Die Music Learning Theory (MLT)
Die Music Learning Theory entstand in den 1970er Jahren in den USA. Edwin Elias Gordon suchte Antworten auf die Frage: "Wie lernt man Musik, wenn man Musik lernt?" Warum können viele Menschen ohne formales Wissen und ohne Noten lesen zu können nach Gehör musizieren und improvisieren, während andere ausschliesslich nach Noten spielen können?
Audiation: audire & action
Neu an Gordons Theorie ist, dass das Denken und Verstehen von Musik, Gordon nennt es Audiation eine angeborene Anlage im Menschen, die entwickelt werden sollte. Er meint den geistig-psycho-physischen Prozess, der ermöglicht, sich musikalisch ausdrücken zu können. Audiation bezeichnet die Fähigkeit, akustisch nicht präsente Musik innerlich zu hören. Durch Audiation können wir Musik verstehen, improvisieren, ausdrucksvoll und fliessend zu singen sowie zu musizieren. Audiation ist für die Musik, was der Gedanke für die Sprache ist. Wie beim Entwickeln des Denkens und beim Erlernen der Muttersprache braucht das Kind Vorbilder und Menschen, die mit ihm sprechen, ihm zuhören und mit ihm in Dialog treten. Sprache und Musik entwickeln sich im Inneren des Kindes. Die musikalische Entwicklung ist ein Prozess, der im Mutterleib beginnt und im besten Fall bis ans Lebensende andauert.
Musik lernen wie die Muttersprache, was bedeutet das im Kontext der MLT?
Das Kind lernt die Muttersprache von sich aus, auf seine Weise und in seinem Tempo. Die Eltern bringen ihm weder das Denken noch das Sprechen bei. Genauso verhält es sich beim Lernen von Musik. Jedes Kind hat bei der Geburt die Anlage Musik zu lernen. Das Umfeld, die Vorbilder und vor allem die Beziehung zu singenden, tanzenden, musizierenden Menschen sind für eine optimale Entwicklung dieser Anlagen ausschlaggebend.

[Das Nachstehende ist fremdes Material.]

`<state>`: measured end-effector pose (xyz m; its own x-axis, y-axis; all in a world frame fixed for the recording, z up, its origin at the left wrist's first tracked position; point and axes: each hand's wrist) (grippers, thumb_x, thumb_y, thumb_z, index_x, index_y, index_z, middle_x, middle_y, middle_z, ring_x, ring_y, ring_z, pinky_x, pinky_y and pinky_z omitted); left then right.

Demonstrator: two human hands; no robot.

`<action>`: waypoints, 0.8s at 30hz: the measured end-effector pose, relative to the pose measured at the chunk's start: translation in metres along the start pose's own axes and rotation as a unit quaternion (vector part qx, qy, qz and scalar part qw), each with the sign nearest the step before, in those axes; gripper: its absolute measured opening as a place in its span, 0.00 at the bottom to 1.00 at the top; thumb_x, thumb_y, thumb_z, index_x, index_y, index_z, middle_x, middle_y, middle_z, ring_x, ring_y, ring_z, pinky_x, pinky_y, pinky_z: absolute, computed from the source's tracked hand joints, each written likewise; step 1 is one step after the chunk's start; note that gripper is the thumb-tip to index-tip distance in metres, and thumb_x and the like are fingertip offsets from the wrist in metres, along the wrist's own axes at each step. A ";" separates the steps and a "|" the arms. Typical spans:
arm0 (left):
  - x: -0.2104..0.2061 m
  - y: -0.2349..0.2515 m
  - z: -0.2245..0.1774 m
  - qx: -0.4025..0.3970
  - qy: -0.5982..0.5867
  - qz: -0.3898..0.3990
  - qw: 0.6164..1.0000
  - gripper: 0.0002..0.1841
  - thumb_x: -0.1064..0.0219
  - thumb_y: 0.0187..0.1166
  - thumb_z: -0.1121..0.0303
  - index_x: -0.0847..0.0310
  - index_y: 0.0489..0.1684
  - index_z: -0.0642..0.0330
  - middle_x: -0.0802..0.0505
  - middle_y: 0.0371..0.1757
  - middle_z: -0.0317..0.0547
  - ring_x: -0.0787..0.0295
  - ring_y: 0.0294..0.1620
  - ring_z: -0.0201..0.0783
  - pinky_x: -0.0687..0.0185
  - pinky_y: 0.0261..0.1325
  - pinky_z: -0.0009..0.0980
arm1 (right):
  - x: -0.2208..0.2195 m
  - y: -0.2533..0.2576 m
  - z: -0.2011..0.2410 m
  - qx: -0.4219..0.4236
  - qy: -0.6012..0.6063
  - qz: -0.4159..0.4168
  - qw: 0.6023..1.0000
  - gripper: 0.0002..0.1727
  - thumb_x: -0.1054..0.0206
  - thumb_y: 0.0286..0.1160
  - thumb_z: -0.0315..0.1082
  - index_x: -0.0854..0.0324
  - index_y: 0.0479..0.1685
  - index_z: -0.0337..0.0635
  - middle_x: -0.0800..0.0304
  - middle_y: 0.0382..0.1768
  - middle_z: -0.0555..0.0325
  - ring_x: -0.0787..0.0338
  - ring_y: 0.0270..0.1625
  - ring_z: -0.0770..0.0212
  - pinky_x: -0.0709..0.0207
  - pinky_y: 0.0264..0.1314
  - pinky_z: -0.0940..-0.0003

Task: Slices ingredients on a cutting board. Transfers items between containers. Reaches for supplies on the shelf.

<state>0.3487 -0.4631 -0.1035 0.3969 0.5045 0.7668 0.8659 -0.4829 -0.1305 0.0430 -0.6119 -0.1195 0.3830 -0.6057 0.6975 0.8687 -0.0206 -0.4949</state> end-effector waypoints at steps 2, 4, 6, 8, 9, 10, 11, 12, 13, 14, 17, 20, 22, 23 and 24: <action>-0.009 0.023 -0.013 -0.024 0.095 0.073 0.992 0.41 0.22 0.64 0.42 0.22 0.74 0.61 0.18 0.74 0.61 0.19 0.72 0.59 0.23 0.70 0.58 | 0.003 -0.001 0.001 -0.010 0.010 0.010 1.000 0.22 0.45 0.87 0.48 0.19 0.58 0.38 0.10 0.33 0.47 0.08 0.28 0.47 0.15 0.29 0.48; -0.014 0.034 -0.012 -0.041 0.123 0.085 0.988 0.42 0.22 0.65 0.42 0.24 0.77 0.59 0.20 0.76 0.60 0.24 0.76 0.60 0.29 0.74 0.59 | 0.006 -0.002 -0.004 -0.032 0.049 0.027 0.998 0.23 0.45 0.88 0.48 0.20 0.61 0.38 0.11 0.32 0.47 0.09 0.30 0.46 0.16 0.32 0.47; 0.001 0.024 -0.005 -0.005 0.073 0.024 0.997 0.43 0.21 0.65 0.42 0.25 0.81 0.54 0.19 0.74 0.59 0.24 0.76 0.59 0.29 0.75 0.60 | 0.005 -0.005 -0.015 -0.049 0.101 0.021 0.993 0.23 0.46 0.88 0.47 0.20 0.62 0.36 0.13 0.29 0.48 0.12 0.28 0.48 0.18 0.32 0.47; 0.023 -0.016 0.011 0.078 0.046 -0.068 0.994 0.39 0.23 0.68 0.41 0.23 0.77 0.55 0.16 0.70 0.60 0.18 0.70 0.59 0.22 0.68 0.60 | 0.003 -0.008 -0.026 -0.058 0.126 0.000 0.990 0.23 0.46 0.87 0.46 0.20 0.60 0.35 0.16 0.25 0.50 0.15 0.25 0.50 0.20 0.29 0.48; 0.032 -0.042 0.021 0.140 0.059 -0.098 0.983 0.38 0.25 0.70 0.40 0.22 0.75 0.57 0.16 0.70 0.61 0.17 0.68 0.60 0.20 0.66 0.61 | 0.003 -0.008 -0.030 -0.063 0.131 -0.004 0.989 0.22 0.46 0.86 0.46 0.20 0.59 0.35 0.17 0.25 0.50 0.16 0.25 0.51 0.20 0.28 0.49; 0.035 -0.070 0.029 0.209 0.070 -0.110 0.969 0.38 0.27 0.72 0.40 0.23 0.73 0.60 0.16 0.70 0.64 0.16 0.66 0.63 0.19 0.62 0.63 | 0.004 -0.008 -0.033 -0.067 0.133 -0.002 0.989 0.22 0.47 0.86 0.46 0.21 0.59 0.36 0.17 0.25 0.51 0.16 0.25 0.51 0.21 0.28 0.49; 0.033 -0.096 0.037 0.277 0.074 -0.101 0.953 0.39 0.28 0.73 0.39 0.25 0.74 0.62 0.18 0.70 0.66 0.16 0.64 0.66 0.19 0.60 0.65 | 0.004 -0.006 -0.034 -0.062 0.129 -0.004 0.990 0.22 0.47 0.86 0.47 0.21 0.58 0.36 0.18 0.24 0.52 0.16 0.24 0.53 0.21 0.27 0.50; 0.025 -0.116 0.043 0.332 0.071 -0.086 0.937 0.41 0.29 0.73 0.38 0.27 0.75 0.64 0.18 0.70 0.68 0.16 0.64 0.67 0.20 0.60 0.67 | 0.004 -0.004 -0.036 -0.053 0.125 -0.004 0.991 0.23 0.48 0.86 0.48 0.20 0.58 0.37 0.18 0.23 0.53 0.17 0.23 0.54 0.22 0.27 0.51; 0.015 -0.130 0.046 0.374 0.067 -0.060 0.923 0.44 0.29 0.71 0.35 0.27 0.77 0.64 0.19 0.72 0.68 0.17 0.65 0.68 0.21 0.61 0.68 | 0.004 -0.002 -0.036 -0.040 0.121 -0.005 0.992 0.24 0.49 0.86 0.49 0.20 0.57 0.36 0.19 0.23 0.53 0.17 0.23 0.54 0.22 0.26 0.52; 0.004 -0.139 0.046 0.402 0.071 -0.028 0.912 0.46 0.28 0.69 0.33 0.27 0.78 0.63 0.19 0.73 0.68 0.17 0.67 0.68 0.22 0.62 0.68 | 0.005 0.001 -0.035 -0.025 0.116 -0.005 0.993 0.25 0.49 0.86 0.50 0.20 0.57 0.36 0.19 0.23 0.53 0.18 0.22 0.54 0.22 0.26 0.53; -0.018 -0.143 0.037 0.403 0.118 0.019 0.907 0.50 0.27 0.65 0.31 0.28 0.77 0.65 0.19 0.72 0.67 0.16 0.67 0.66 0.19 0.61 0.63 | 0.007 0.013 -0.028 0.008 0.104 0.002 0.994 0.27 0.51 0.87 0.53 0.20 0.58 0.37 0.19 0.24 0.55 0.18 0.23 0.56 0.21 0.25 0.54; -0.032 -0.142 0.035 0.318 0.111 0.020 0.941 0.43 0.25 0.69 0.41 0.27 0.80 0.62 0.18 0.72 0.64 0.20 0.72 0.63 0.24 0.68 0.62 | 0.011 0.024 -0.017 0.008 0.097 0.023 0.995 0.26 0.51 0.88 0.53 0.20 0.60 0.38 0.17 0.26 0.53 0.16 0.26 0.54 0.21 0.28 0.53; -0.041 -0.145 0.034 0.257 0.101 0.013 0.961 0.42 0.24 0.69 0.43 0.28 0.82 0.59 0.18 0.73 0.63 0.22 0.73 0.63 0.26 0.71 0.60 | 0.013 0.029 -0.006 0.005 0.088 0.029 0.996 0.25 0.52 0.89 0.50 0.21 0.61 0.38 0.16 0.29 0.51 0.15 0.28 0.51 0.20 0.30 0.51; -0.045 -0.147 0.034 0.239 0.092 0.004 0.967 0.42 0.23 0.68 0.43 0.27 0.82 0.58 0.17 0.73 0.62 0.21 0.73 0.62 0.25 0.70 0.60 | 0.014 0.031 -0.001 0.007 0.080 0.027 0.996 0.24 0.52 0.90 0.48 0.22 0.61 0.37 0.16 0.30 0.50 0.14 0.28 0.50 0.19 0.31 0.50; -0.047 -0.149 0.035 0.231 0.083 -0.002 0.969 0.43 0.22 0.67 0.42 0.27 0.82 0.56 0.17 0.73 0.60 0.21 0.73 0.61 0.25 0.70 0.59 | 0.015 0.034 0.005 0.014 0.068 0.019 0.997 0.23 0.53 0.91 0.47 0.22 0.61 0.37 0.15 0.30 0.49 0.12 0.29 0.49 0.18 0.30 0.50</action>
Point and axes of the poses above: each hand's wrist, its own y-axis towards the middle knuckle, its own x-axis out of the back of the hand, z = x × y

Der Musikalische Dialog von Anfang an
Das Kind, das von klein auf in Musik eingetaucht ist, sich dazu frei bewegen und äussern kann, bekommt die Chance, seinen eigenen musikalischen Wortschatz zu bilden, zunächst hörend, später auch singend im Dialog mit den Erwachsenen und den anderen Kindern. Es lernt Musik mit dem Körper, bevor es dies kognitiv tut. Bis zum Schuleintritt lernen die Kinder, mit rhythmischer und metrischer Sicherheit rein zu singen. Sie bewahren und entwickeln Ihre angeborene Neugierde und Freude an der Musik, also die Grundlage, um mit dem formalen Lernen zu beginnen.
Musikalische Autonomie
Das formale Musik Lernen gemäss der MLT beginnt beim Schuleintritt. Im Mittelpunkt steht ein vielfältiges, nach Gehör gelerntes, mehrstimmig gesungenes Repertoire an Volksliedern und Melodien in verschiedenen Metren und Modi. Das Liedgut und das Verstehen von Metrum, Harmonie und Melodie bilden die Grundlage, um Musik zu lernen und eben um Audiation zu entwickeln. Gehörbildung, Bewegung, Körperbewusstsein beim Singen und Spielen, sowie Improvisation stehen von Anfang an gleichwertig nebeneinander. Durch die tonalen und rhythmischen Patterns, den kleinsten sinngebenden Bausteinen der Musik, lernen die Kinder die «Wörter» der Musik zu verstehen und damit zu handeln, neues zu erfinden oder bekannte Melodien umzubauen. Dies mit Hilfe der tonalen Silben (Tonikado) und der Rhythmus Silben. Eine äusserst motivierende Tätigkeit, die (musikalische) Autonomie fördert und weit über das Imitieren und das Entziffern und Wiedergeben von Notentexten hinausausgeht. Die Schülerinnen und Schüler lernen Basslinien und zweite Stimmen und üben sich im mehrstimmigen Singen und Musizieren von Anfang an. Was sie singen können, übertragen sie aufs Instrument. Was sie singen und spielen können, werden sie später auch schreiben und lesen lernen.
Musik lernen ist ein Prozess,
der sich im besten Fall ein Leben lang gestaltet und entwickelt. Die Musik wird zu einem persönlichen Ausdrucksmittel und erfüllt so den menschlichen Wunsch nach Kommunikation.